Trump’s travel ban blocked for now; fight continues

A protester holds a sign during a rally against President Donald Trump's initial travel ban in January. (Photo by Lorie Shaull via Flickr)
A protester holds a sign during a rally against President Donald Trump’s initial travel ban in January. (Photo by Lorie Shaull via Flickr)

Update: Oct. 18, 2017: A second federal judge in Maryland issued a second block on the travel ban, saying that Trump’s campaign rhetoric was evidence that the order unconstitutionally singled out Muslims.

Original Story: A federal judge in Hawaii blocked President Donald Trump administration’s from implementing aspects of his third travel ban on Tuesday.

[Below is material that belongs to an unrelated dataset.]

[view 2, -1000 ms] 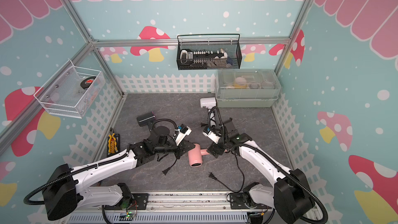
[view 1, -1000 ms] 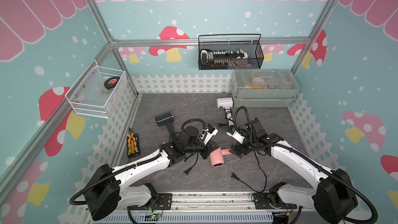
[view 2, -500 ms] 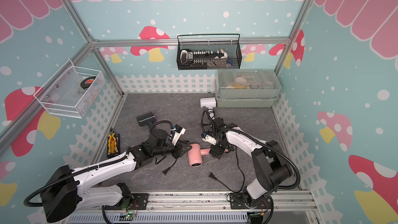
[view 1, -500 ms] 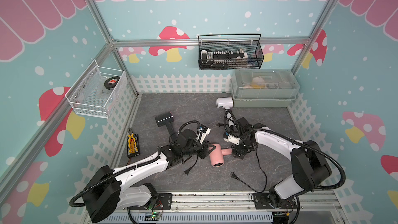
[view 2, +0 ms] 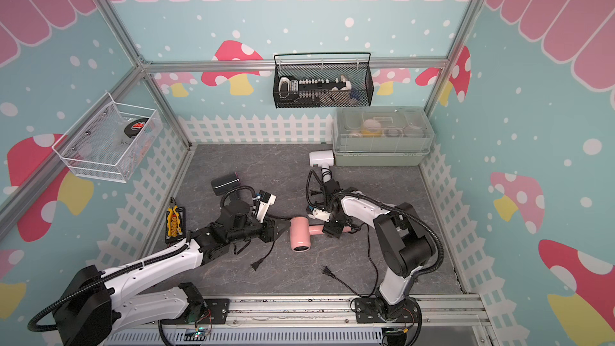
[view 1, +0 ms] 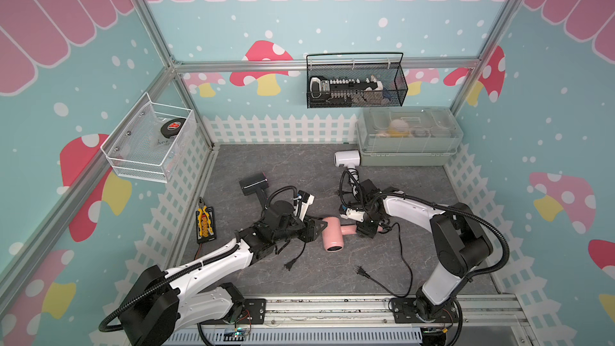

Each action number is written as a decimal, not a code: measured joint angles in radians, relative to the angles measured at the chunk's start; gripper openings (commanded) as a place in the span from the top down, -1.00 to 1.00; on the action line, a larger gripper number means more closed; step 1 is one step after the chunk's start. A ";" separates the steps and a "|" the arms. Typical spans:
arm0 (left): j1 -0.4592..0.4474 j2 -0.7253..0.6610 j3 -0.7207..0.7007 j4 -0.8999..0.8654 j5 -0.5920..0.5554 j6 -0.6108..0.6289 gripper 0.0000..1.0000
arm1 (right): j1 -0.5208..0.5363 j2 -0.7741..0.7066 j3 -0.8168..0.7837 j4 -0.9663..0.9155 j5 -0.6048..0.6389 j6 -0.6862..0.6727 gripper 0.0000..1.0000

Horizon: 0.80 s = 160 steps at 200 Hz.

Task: Wrap the cord around the hair dryer
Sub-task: Pick up the hair dryer from the center of the board.

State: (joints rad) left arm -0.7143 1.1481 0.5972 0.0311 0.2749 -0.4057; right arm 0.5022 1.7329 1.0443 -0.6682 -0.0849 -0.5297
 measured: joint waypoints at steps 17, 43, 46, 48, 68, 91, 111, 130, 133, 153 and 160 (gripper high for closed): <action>0.002 0.000 -0.004 0.000 -0.003 -0.006 -0.21 | 0.010 0.012 0.000 0.011 -0.009 -0.019 0.17; 0.008 0.000 -0.004 0.001 -0.003 -0.011 -0.23 | 0.021 0.015 -0.001 0.050 -0.019 -0.002 0.75; 0.009 0.000 -0.004 0.002 -0.003 -0.012 -0.23 | 0.021 0.014 -0.001 0.053 -0.016 0.005 0.82; 0.010 0.000 -0.004 0.002 -0.003 -0.012 -0.24 | 0.021 0.014 -0.001 0.053 -0.015 0.005 0.88; 0.025 0.000 -0.004 0.003 -0.002 -0.021 -0.29 | 0.022 0.008 -0.010 0.065 -0.013 0.007 1.00; 0.070 -0.001 -0.004 0.004 0.016 -0.037 -0.44 | 0.022 -0.035 -0.058 0.110 -0.001 0.006 1.00; 0.121 -0.013 -0.004 0.003 0.047 -0.046 -0.61 | 0.023 -0.094 -0.095 0.120 0.014 0.003 1.00; 0.164 -0.029 -0.003 0.003 0.092 -0.055 -0.65 | 0.029 -0.179 -0.114 0.134 0.026 -0.004 1.00; 0.168 -0.030 -0.002 0.001 0.100 -0.055 -0.66 | 0.031 -0.192 -0.116 0.136 0.028 -0.006 1.00; 0.177 -0.023 0.018 -0.011 0.163 -0.051 -0.71 | 0.053 -0.286 -0.117 0.153 0.037 -0.019 1.00; 0.177 -0.015 0.028 -0.013 0.192 -0.050 -0.74 | 0.064 -0.311 -0.117 0.158 0.041 -0.024 1.00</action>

The 40-page order for a 14-day restraining order comes from U.S. District Court Judge Derrick Watson, who wrote “although national security interests are legitimate objectives of the highest order, they cannot justify the public’s harm when the President has wielded his authority unlawfully.”

The ban was set to take effect Oct. 18 and would restrict most citizens from Iran, Libya, Yemen, Somalia, Chad, North Korea and Venezuela from entering the U.S.

“We welcome the decision,” said Sarah Stuteville, spokesperson for the Council on American-Islamic Relations in Washington. (Stuteville is a former columnist at The Seattle Globalist.) “While it is a victory, the fight certainly continues. There’s a lot of work to be done.”

CAIR-WA is one of multiple community organizations that helped organize “No Muslim Ban Ever” which is still scheduled for Oct. 18. Earlier this week, hundreds of people gathered at Westlake Park on Sunday to protest Trump’s immigration policies.

“Protests like this are a really valuable and important way to make solidarity and resistance visible,” Stuteville said. “It’s important to show administration that we won’t stand for unconstitutional bans, but it’s also a way to show communities most impacted that they’re not alone.”

In his decision, Watson wrote Trump’s executive order “plainly discriminates based on nationality.”

The original ban was introduced in January, which imposed travel restrictions on people traveling to seven countries with significant Muslim populations. That ban and a later update were blocked.

Washington State Attorney General Bob Ferguson has filed arguments in court against the travel bans.

Trump’s latest ban added Chad, North Korea and Venezuela to the list of nations under the travel restrictions. Watson didn’t block the restrictions placed on North Korea and Venezuela.

Multiple organizations, including Americans for Refugees & Immigrants, Oxfam, WA Immigrant Solidarity Network -Red de Solidaridad de Inmigrantes en WA, ACLU of Washington are part of Wednesday’s demonstration.

“These aren’t things that will happen in isolation,” Stuteville said. “These kinds of racist, xenophobic and Islamophobic attacks have an impact on all of us.”